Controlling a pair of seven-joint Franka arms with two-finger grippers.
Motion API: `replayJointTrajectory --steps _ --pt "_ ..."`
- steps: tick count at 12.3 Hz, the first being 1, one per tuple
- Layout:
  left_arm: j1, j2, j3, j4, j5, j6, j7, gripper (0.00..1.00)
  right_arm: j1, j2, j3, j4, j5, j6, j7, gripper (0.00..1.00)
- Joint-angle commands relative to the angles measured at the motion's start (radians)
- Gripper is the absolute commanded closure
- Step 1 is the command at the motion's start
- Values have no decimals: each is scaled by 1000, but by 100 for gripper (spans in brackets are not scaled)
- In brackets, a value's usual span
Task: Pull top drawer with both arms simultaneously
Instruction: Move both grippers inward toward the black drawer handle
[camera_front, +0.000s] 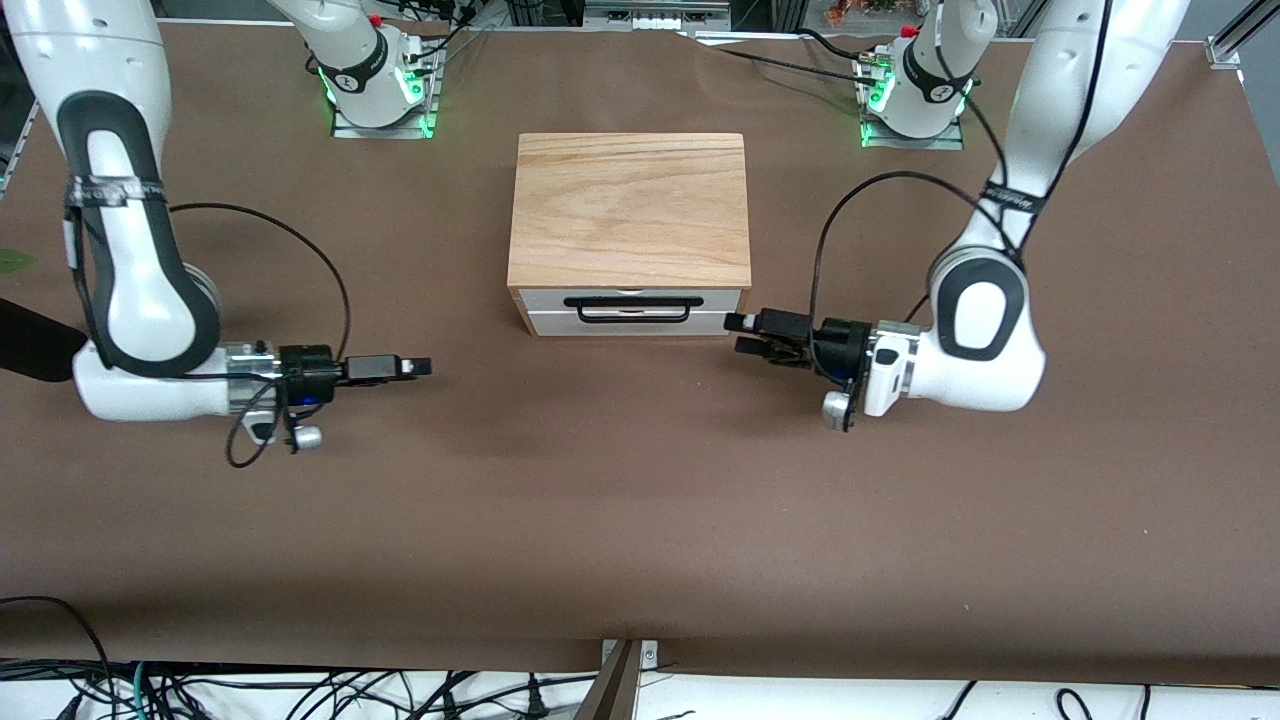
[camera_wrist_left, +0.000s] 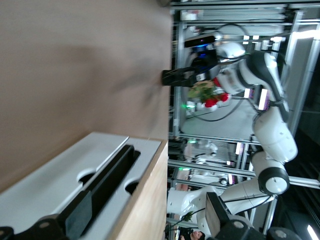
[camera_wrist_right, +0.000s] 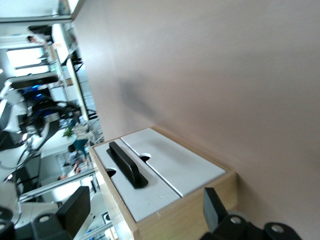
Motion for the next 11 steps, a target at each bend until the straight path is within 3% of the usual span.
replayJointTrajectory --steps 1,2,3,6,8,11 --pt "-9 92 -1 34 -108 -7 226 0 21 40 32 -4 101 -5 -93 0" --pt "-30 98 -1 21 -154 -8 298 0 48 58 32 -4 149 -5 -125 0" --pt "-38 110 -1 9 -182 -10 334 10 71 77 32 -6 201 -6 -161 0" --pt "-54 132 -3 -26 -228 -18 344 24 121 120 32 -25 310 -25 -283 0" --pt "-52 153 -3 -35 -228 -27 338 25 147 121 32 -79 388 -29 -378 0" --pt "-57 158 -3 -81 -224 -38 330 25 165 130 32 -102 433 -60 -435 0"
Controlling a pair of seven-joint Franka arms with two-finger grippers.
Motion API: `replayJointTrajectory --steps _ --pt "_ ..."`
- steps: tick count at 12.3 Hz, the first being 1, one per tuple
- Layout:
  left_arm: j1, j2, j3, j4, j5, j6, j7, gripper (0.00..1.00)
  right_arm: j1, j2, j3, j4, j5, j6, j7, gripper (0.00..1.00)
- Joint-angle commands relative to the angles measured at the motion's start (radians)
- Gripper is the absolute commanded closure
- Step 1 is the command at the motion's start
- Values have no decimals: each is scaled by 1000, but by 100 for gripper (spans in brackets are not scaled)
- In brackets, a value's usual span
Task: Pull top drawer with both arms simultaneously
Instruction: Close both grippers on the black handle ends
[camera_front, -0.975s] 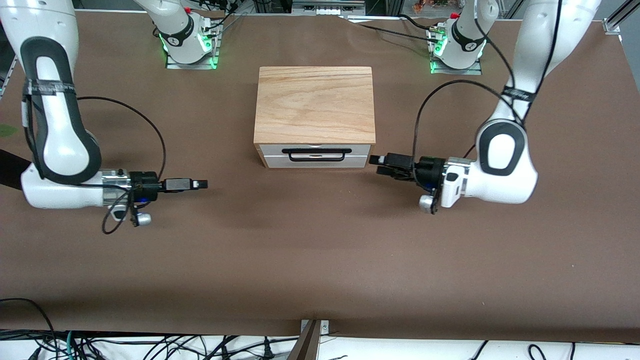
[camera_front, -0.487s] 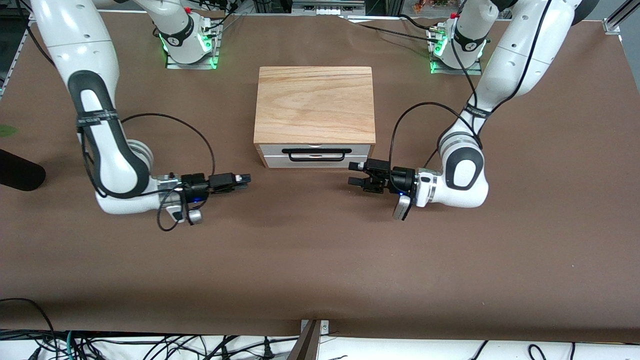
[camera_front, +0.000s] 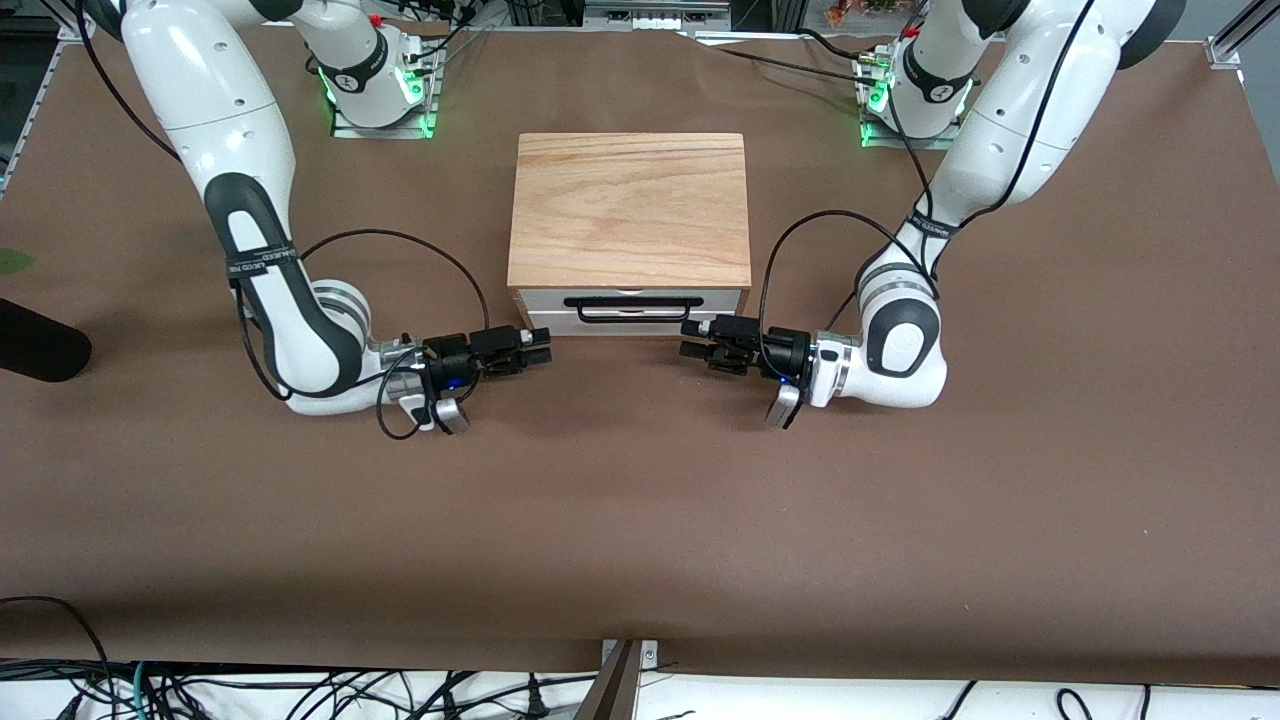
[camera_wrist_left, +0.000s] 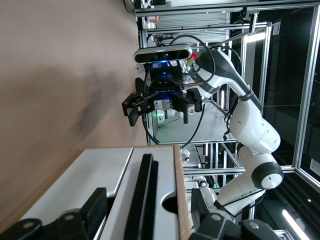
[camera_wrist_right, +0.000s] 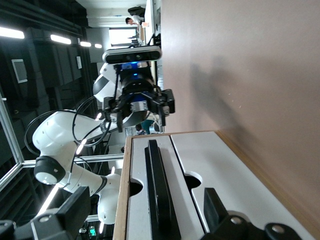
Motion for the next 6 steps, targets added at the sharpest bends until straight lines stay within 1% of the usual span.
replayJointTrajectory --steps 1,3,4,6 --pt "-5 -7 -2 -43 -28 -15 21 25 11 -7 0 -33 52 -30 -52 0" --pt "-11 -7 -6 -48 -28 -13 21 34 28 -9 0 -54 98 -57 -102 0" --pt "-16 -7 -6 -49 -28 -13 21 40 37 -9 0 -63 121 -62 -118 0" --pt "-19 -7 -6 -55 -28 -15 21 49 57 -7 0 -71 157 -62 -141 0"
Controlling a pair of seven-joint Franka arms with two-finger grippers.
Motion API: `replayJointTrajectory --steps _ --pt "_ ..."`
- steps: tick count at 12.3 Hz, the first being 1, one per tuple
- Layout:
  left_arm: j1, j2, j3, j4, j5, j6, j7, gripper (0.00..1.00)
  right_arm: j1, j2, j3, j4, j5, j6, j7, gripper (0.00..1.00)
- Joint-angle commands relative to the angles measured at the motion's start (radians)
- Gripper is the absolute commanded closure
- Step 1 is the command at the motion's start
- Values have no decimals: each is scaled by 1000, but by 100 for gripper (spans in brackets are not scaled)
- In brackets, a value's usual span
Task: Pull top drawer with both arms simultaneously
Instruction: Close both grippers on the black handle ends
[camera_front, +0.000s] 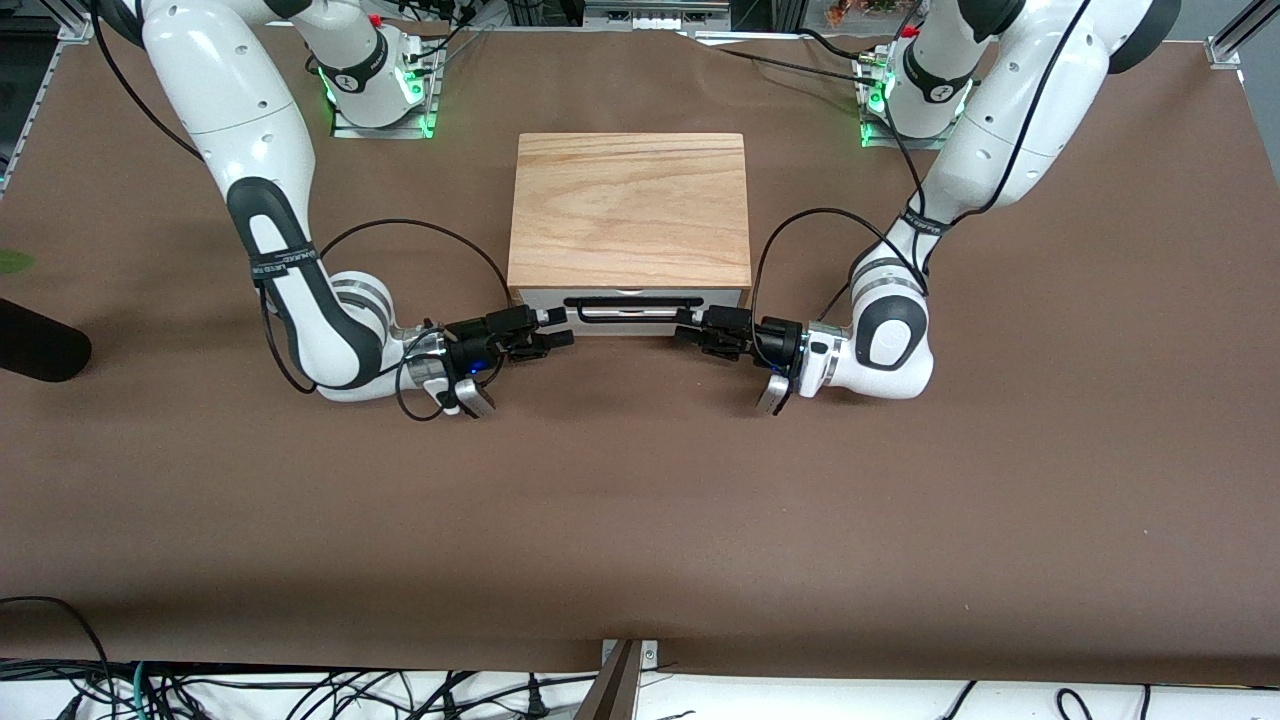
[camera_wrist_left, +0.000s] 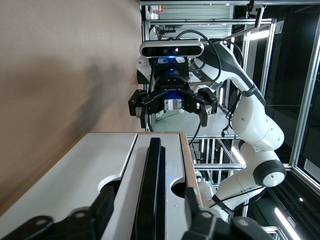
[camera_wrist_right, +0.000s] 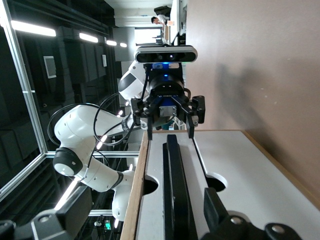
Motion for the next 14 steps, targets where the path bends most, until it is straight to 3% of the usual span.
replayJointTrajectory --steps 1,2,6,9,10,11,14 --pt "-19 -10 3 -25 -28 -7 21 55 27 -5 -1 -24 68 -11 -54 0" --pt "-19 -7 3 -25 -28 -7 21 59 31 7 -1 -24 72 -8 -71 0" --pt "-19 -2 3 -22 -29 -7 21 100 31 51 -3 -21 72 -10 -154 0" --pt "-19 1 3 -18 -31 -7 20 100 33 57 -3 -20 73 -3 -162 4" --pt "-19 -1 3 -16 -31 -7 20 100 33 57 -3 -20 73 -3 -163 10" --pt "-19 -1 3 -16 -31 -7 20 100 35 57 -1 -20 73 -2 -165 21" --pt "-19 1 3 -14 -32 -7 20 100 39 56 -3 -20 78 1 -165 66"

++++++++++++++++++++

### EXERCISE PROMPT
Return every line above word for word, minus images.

### OUTPUT OF THE EXERCISE
Controlling a pair of seven-joint Franka arms with two-finger grippers.
Motion API: `replayJointTrajectory --steps _ --pt "_ ..."`
- steps: tick count at 12.3 Hz, the first being 1, one per tuple
- Layout:
  left_arm: j1, j2, j3, j4, j5, j6, j7, gripper (0.00..1.00)
  right_arm: j1, j2, j3, j4, j5, j6, j7, gripper (0.00..1.00)
- Joint-angle commands relative to the angles measured at the motion's start (radians)
- Gripper is the absolute commanded closure
- Step 1 is the command at the motion's start
- Values have no decimals: each is scaled by 1000, but by 100 for gripper (spans in brackets are not scaled)
- In brackets, a value's usual span
Task: Pull top drawer with both arms simultaneously
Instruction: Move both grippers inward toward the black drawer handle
[camera_front, +0.000s] 
[camera_wrist_left, +0.000s] 
[camera_wrist_right, +0.000s] 
Motion for the next 11 steps, a target at each bend until the straight path is within 3% of the usual span.
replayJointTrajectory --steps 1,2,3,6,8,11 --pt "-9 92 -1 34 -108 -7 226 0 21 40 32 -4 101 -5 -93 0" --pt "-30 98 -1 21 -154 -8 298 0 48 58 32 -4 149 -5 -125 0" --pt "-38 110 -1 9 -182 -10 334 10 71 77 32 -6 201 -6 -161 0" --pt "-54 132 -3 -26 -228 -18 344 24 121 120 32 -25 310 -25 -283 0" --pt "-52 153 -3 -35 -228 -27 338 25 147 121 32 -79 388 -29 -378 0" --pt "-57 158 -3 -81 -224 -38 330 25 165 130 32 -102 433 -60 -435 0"
Controlling a pair of seven-joint Franka arms with two-finger grippers.
Motion API: `replayJointTrajectory --steps _ --pt "_ ..."`
- steps: tick count at 12.3 Hz, the first being 1, one per tuple
- Layout:
  left_arm: j1, j2, j3, j4, j5, j6, j7, gripper (0.00..1.00)
  right_arm: j1, j2, j3, j4, j5, j6, j7, gripper (0.00..1.00)
- Joint-angle commands relative to the angles measured at the motion's start (radians)
- Gripper is the absolute commanded closure
- Step 1 is the command at the motion's start
- Values have no decimals: each is scaled by 1000, but by 100 for gripper (spans in brackets are not scaled)
- In brackets, a value's usual span
Task: Pull top drawer with both arms simultaneously
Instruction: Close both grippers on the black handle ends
[camera_front, -0.975s] 
[camera_front, -0.487s] 
[camera_front, +0.000s] 
[camera_wrist_left, +0.000s] 
[camera_wrist_right, +0.000s] 
Motion for the next 6 steps, targets added at the sharpest bends until straight lines stay within 1% of the usual span.
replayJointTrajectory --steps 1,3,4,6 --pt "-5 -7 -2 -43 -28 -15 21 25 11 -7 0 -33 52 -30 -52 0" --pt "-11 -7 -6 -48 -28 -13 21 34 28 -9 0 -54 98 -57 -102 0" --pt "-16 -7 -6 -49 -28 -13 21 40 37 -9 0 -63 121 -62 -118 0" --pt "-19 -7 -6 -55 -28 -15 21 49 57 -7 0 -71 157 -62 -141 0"
Controlling a pair of seven-joint Franka arms with two-finger grippers.
Motion API: `replayJointTrajectory --steps _ --pt "_ ..."`
- steps: tick count at 12.3 Hz, the first being 1, one per tuple
- Layout:
  left_arm: j1, j2, j3, j4, j5, j6, j7, gripper (0.00..1.00)
  right_arm: j1, j2, j3, j4, j5, j6, j7, gripper (0.00..1.00)
- Joint-angle commands relative to the angles measured at the motion's start (radians)
- Gripper is the absolute commanded closure
- Step 1 is the command at the motion's start
- Values have no decimals: each is scaled by 1000, but by 100 for gripper (spans in brackets are not scaled)
- In brackets, a value's usual span
Task: Pull top drawer with both arms simultaneously
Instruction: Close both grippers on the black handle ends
[camera_front, +0.000s] 
[camera_wrist_left, +0.000s] 
[camera_wrist_right, +0.000s] 
Motion for the next 14 steps, targets where the path bends most, until it is straight to 3% of the usual span.
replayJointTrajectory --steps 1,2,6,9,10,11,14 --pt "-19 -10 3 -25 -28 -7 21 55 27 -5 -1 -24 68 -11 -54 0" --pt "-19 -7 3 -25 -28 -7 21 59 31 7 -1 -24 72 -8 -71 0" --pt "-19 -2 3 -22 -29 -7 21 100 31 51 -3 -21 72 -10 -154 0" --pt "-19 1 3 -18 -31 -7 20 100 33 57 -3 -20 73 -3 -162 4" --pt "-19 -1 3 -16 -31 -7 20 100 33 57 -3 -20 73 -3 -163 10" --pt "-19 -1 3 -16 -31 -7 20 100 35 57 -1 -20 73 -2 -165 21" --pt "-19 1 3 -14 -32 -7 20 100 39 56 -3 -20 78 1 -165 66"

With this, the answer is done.